Automate SuperMicro Server Provisioning or Die Trying

Supermicro_GreenC_NewLogo_WhiteBackground_SmallWe use Foreman for systems provisioning and recently received a large shipment of Supermicro for Ceph.  Out of the box they were a lot of trouble to get integrated/automated at the same level of our Dell gear but we managed, here’s our story.


Supermicro Value
At roughly 1/2 the price of most other enterprise server vendors the Supermicro servers are a bargain.  Nothing is free however – what you don’t pay for in expensive idrac/ILO licenses and OEM mark-up you will pay with some reduced functionality in terms of provisioning and automation capabilities.  This might not be a big deal if you’re a small shop with only a few servers but we have many, many racks and a very small team so it’s not efficient for us to be forced to do a lot of things by hand across many systems.

If servers were cars Supermicro would be a build-it-yourself kit and Dell/HP/UCS would be something you buy and drive off the lot.

On paper Supermicro has an excellent value, the amount of sheer hardware and resources you can get packed into a 4U chassis (6048r model) is very compelling.  If you can get over the initial hurdles in getting them configured and get their provisioning automated you’ve probably come out ahead depending on your usage.

What Did We Get?
We ordered the following hardware, spanning 4 x racks.

  • 30 x 4U 6048r (Ceph Servers)
    • 36 x 2TB SATA
    • 2 x 500G internal SATA
    • 1 x 800G NVME
  • 5 x 1U 6018r (Ceph Mons)

Supermicro Build and Software Quality
We found the physical build quality of the hardware and components to be satisfactory, our issues came with the rather flimsy, inconsistent IPMI and out-of-band interfaces and lack of standardization on PCI-E slot assignment.  Here are some issues we ran into almost immediately:

  • Java-based remote KVM functionality broken out of the box
  • Inconsistent results when upgrading firmware
  • No ability to manage disks via remote tooling
  • Ability to upgrade BIOS tied to a licensing scheme.
  • No way to permanently change boot/interface ordering remotely
  • LSI RAID controllers don’t ship with a battery (BBU)
  • 10GbE cards installed in different slots across same models
  • LSI RAID SATA disks not plugged in consistently across SCSI bus IDs

What Are We Doing About It?
Physical gripes aside, we’re going to walk through some one-time setup tasks so you can get to provisioning Supermicro servers with the same speed and efficiency as you would other OEMs.  This is specifically aimed at using Foreman.

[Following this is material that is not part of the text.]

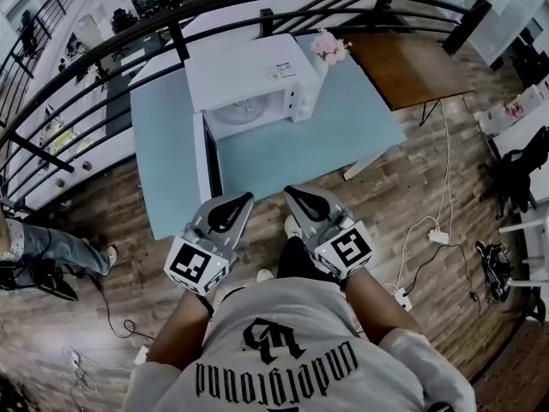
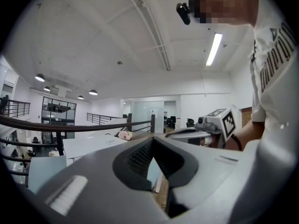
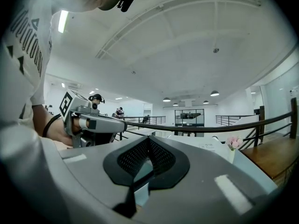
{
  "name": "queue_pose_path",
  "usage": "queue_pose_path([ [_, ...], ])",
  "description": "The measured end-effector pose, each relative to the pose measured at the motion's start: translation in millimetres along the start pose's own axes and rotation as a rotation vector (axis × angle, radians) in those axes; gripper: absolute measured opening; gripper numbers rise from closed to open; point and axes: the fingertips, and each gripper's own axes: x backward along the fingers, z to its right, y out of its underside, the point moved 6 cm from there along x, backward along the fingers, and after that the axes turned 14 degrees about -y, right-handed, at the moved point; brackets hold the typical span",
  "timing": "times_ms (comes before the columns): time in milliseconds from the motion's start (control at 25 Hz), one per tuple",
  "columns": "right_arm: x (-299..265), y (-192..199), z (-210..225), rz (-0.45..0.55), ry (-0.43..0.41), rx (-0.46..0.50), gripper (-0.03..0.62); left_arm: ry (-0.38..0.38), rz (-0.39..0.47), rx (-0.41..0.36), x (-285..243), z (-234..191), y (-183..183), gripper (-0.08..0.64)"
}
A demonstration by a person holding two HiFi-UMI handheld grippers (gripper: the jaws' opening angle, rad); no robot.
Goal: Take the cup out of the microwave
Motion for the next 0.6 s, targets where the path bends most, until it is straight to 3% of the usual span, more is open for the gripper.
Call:
queue_pose_path([
  [600, -56.5, 33.3, 124.4, -0.051, -0.129, -0.037, 0.005, -0.136, -0.041, 0.03, -95.9, -55.4, 22.1, 0.049],
])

Let’s tackle these individually and cover how to actually get things provisioned consistently in an automated fashion.

Out-of-band and IPMI Options
Being rather spoiled with the Dell racadm utilities and the level of automation they provide via XML or Ansible we were pretty bitter to find out Supermicro ships with no real, tangible enhancements outside of bog-standard IPMI.

Here are your options:

  • ipmitool – the standard ipmi tool on Linux, you can use this to interact with things like boot order, power control and you can spawn a serial-over-LAN connection (sol).
ipmitool -I lanplus -H mgmt.ipaddress -U ADMIN -P PASS sol activate

Tip: Escape sequence is ~ . and if you’re SSH’d into another machine first use ~~.   Basically append a ~ for every level of connection you’re going through.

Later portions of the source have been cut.